Effects of DNA and synthetic oligodeoxyribonucleotides on the binding properties of a cGMP-binding protein from Dictyostelium discoideum.

作者信息

Parissenti A M, Coukell M B

机构信息

Department of Biology, York University, North York, Ontario, Canada.

出版信息

Biochim Biophys Acta. 1990 Sep 3;1040(2):294-300. doi: 10.1016/0167-4838(90)90090-3.

DOI:10.1016/0167-4838(90)90090-3
PMID:2169308
Abstract

Previously, we identified a cGMP-binding protein (cGBP) in Dictyostelium discoideum that can exist in two forms: a fast-dissociating (F-type) activity and a slow-dissociating (S-type) activity. Moreover, the F-type activity was converted effectively to S-type by the addition of nucleic acids, especially DNA (Parissenti, A.M. and Coukell, M. B. (1989) J. Cell Sci. 92, 291-301).

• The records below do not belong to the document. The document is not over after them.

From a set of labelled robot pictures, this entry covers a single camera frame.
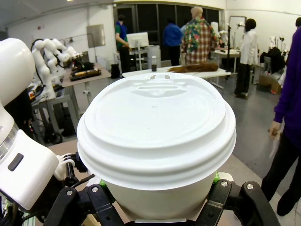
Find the woman in white shirt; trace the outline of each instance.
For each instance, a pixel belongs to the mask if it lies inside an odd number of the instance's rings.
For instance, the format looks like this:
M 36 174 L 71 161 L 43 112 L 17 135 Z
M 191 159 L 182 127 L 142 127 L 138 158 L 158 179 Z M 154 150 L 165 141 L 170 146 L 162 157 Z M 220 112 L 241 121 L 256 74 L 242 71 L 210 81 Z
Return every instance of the woman in white shirt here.
M 248 19 L 246 21 L 246 32 L 240 49 L 240 66 L 237 75 L 236 89 L 234 91 L 236 97 L 248 96 L 251 65 L 258 63 L 257 34 L 254 30 L 255 27 L 255 20 Z

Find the green shirt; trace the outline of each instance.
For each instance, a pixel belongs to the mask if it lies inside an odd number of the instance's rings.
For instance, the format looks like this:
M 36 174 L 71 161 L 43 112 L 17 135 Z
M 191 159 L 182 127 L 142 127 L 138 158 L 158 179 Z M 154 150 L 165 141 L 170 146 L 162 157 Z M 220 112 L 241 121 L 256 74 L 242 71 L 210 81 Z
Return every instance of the green shirt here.
M 121 34 L 121 28 L 120 28 L 119 25 L 115 26 L 115 34 L 117 34 L 117 33 L 118 33 L 118 34 Z M 117 41 L 117 40 L 116 40 L 116 45 L 117 45 L 117 50 L 119 50 L 121 47 L 124 46 L 123 43 L 121 43 L 121 42 L 119 42 L 119 41 Z

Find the cup lid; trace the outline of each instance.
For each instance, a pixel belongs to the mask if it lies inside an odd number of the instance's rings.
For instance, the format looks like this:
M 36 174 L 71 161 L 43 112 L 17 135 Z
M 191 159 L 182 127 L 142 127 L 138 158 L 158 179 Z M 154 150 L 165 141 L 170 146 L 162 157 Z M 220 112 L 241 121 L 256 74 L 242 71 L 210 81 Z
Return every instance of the cup lid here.
M 143 74 L 101 91 L 77 136 L 82 161 L 100 178 L 166 190 L 200 181 L 224 164 L 236 141 L 235 116 L 203 79 Z

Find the person in purple jacket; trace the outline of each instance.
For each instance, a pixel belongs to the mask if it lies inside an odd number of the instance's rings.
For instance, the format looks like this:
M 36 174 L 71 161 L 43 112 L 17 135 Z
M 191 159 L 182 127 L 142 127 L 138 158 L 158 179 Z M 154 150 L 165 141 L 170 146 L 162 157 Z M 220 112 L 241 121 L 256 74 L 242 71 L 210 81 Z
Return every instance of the person in purple jacket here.
M 279 216 L 288 214 L 301 198 L 301 27 L 293 35 L 282 94 L 275 107 L 275 118 L 269 129 L 271 139 L 275 139 L 283 119 L 285 127 L 279 147 L 261 185 L 263 193 L 270 201 L 280 182 L 298 158 L 290 187 L 278 202 L 278 219 Z

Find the bottle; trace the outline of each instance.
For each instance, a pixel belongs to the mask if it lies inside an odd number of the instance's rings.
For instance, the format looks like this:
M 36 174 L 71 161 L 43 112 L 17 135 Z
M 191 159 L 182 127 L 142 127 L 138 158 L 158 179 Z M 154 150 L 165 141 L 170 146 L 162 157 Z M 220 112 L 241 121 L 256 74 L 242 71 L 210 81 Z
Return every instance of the bottle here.
M 157 60 L 156 56 L 151 57 L 151 71 L 156 72 L 157 71 Z

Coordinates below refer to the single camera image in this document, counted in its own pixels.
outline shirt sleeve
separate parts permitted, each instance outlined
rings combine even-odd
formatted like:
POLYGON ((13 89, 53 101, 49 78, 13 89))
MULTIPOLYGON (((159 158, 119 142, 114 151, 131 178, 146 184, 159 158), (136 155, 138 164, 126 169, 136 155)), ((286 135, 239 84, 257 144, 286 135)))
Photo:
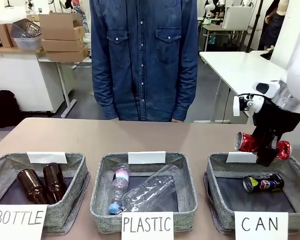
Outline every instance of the shirt sleeve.
POLYGON ((95 100, 103 108, 105 119, 110 120, 118 115, 114 107, 108 29, 101 14, 102 7, 98 0, 90 0, 92 85, 95 100))
POLYGON ((182 22, 179 54, 179 79, 172 118, 184 121, 195 99, 198 71, 197 0, 182 0, 182 22))

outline black backpack
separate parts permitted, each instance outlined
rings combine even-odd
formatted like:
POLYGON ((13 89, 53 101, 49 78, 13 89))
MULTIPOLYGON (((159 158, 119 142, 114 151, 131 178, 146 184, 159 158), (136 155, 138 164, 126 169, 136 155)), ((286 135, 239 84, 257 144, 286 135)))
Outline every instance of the black backpack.
POLYGON ((0 128, 17 126, 23 119, 15 95, 9 90, 0 90, 0 128))

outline bottle cap
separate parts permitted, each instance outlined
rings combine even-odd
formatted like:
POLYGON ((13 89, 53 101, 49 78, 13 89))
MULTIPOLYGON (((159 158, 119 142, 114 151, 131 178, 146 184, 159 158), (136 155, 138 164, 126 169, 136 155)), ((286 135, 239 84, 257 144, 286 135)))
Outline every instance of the bottle cap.
POLYGON ((116 203, 111 203, 109 205, 109 213, 111 214, 118 214, 119 209, 120 209, 120 205, 116 203))

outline floor
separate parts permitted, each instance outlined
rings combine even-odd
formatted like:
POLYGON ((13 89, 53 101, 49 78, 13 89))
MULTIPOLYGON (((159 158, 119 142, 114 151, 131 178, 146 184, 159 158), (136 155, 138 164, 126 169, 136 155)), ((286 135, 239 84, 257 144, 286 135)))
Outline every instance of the floor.
MULTIPOLYGON (((218 88, 219 77, 217 74, 207 65, 204 64, 198 57, 198 76, 197 76, 197 88, 196 96, 193 104, 190 106, 185 122, 193 123, 196 120, 209 120, 214 107, 214 99, 216 90, 218 88)), ((77 103, 67 115, 70 119, 96 119, 103 120, 104 115, 101 107, 97 104, 92 92, 92 76, 91 68, 77 67, 74 69, 74 75, 76 78, 76 87, 69 94, 70 99, 75 98, 77 103)), ((225 112, 225 119, 231 120, 232 123, 247 122, 246 116, 241 116, 234 119, 232 117, 232 104, 233 93, 230 93, 227 108, 225 111, 226 101, 228 96, 228 87, 225 85, 222 88, 221 101, 219 103, 218 112, 216 118, 223 119, 225 112)), ((53 118, 60 118, 62 112, 66 108, 64 102, 58 109, 53 118)), ((34 115, 34 117, 47 117, 44 114, 34 115)), ((0 129, 0 141, 13 129, 13 127, 0 129)))

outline cardboard box
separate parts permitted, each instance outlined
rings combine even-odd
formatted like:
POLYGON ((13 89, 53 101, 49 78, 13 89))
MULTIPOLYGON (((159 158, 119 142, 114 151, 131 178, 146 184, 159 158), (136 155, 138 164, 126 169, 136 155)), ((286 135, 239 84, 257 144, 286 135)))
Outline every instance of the cardboard box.
POLYGON ((46 52, 79 52, 85 46, 82 38, 76 41, 43 39, 42 45, 46 52))
POLYGON ((40 14, 43 39, 76 41, 85 36, 85 28, 78 13, 40 14))
POLYGON ((47 56, 50 61, 61 62, 61 63, 79 63, 88 57, 88 51, 86 48, 82 48, 81 51, 72 52, 58 52, 50 51, 47 52, 47 56))
POLYGON ((10 39, 11 39, 12 46, 17 48, 18 45, 16 44, 14 38, 11 36, 12 26, 13 26, 13 24, 12 24, 12 23, 9 23, 9 24, 6 25, 6 28, 8 29, 8 32, 9 32, 9 36, 10 36, 10 39))
POLYGON ((12 48, 14 46, 6 24, 0 24, 0 40, 4 48, 12 48))

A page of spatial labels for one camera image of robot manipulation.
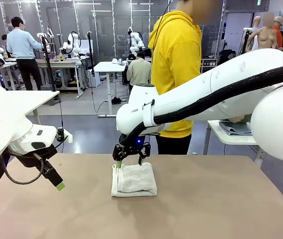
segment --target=person in yellow hoodie
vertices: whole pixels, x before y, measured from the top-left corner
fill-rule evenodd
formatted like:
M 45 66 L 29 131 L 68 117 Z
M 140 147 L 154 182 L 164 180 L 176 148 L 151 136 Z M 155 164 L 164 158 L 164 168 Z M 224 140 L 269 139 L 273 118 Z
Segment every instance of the person in yellow hoodie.
M 163 15 L 155 24 L 149 38 L 153 57 L 151 84 L 159 95 L 200 74 L 202 32 L 198 25 L 193 25 L 192 17 L 206 18 L 211 11 L 208 2 L 179 0 L 176 10 Z M 192 121 L 183 120 L 160 132 L 156 136 L 158 153 L 187 154 L 192 128 Z

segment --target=white towel
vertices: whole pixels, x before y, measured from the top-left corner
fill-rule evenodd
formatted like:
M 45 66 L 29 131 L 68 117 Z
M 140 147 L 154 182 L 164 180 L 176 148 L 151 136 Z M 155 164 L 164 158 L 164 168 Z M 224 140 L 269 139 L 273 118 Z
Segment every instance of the white towel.
M 150 163 L 143 163 L 142 166 L 122 164 L 121 168 L 113 165 L 111 196 L 142 197 L 156 195 L 157 185 Z

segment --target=brown table
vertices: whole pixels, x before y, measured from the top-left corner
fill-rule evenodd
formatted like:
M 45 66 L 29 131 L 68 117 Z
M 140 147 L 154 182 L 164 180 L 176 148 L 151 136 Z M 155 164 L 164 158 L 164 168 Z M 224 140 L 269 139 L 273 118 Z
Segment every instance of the brown table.
M 0 180 L 0 239 L 283 239 L 283 195 L 248 157 L 152 156 L 149 198 L 110 196 L 111 155 L 50 161 L 61 192 L 43 177 Z M 8 169 L 17 180 L 37 174 L 16 159 Z

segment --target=light blue shirt
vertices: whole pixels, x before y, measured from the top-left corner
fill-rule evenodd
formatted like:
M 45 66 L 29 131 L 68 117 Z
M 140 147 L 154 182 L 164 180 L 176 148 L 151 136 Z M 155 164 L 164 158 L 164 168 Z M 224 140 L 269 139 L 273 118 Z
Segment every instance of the light blue shirt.
M 14 29 L 7 35 L 6 48 L 16 59 L 34 59 L 33 49 L 42 50 L 43 44 L 35 41 L 29 32 Z

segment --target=orange shirt
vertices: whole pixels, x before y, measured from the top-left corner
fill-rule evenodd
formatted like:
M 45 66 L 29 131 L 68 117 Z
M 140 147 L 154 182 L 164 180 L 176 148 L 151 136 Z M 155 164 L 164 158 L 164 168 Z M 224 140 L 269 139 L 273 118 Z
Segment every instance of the orange shirt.
M 283 35 L 277 26 L 273 26 L 273 29 L 276 31 L 277 45 L 283 47 Z

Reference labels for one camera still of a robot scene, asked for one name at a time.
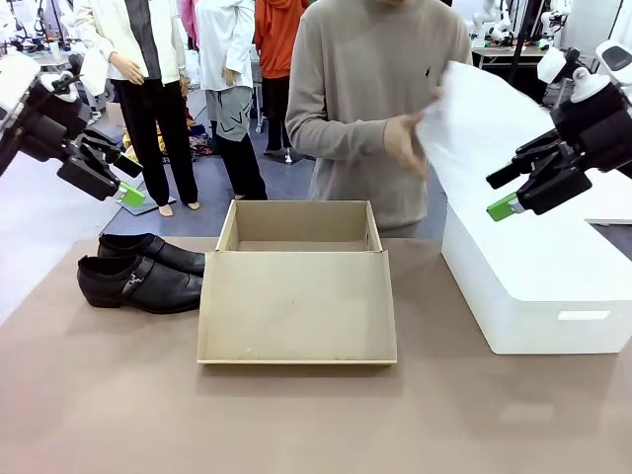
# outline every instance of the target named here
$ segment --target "orange sweatshirt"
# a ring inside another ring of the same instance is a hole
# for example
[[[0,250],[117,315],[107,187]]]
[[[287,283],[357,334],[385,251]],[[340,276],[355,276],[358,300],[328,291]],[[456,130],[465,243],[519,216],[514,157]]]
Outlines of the orange sweatshirt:
[[[257,0],[255,45],[266,79],[289,76],[300,17],[309,0]]]

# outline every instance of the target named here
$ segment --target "shoe heel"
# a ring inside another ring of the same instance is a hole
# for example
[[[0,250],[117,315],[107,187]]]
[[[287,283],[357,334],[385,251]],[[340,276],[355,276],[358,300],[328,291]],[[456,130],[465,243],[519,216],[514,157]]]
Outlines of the shoe heel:
[[[86,296],[86,300],[88,300],[90,306],[95,308],[120,308],[120,303],[111,299],[89,298]]]

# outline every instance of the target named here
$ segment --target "person in beige sweater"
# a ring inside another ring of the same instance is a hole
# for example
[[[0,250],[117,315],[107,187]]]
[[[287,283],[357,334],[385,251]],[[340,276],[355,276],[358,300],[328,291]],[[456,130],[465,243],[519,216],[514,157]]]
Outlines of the person in beige sweater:
[[[319,0],[294,45],[286,125],[317,158],[312,199],[370,200],[383,236],[412,237],[430,172],[415,125],[467,29],[439,0]]]

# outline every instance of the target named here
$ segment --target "pair of black shoes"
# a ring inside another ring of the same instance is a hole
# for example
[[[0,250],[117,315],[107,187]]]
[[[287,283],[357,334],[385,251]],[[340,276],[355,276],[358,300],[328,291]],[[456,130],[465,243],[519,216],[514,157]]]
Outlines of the pair of black shoes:
[[[77,279],[92,306],[173,314],[199,308],[203,274],[204,254],[153,234],[104,234],[98,257],[79,261]]]

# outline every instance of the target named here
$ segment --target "person's hand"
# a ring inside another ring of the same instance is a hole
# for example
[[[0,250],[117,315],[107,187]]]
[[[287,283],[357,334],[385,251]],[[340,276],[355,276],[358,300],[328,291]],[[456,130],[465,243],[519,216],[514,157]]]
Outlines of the person's hand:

In this study, we examined the effects of heterologous DNA and various synthetic homo-oligodeoxyribonucleotides on the cGMP-binding properties of partially purified F-type activity. Equilibrium and kinetic binding experiments revealed that DNA increased the affinity of the protein for cGMP without altering the number of binding sites. However, the presence of DNA decreased only slightly the apparent Kd of the protein for cGMP because the nucleic acid also reduced the rate of cGMP association. Addition of oligo(dGMP)8 or oligo(dCMP)8 to the protein increased both total cGMP binding and the conversion of F-type activity to S-type; in contrast, oligo(dAMP)8 or oligo(dTMP)8, at the same concentration, had no effect. Oligodeoxycytidylic acids with chain lengths less than about eight nucleotides were also ineffective or inhibitory. Analysis of cGMP binding to intact, filipin-permeabilized cells revealed a binding activity with association and dissociation rates comparable to isolated S-type activity. This observation suggests that in vivo the cGBP might exist in its S-form.

摘要

此前,我们在盘基网柄菌中鉴定出一种cGMP结合蛋白(cGBP),它能以两种形式存在:快速解离(F型)活性和缓慢解离(S型)活性。此外,通过添加核酸,尤其是DNA,F型活性可有效转化为S型(帕里森蒂,A.M.和库凯尔,M.B.(1989年)《细胞科学杂志》92卷,291 - 301页)。在本研究中,我们检测了异源DNA和各种合成的同聚寡脱氧核糖核苷酸对部分纯化的F型活性的cGMP结合特性的影响。平衡和动力学结合实验表明,DNA增加了该蛋白对cGMP的亲和力,而不改变结合位点的数量。然而,DNA的存在仅略微降低了该蛋白对cGMP的表观解离常数(Kd),因为核酸也降低了cGMP结合的速率。向该蛋白中添加八聚寡聚(dGMP)或八聚寡聚(dCMP)可增加总的cGMP结合以及F型活性向S型的转化;相比之下,相同浓度的八聚寡聚(dAMP)或八聚寡聚(dTMP)则没有影响。链长小于约八个核苷酸的寡脱氧胞苷酸也无效或具有抑制作用。对完整的、经制霉菌素通透处理的细胞进行cGMP结合分析,结果显示其结合活性的结合和解离速率与分离出的S型活性相当。这一观察结果表明,在体内cGBP可能以其S型形式存在。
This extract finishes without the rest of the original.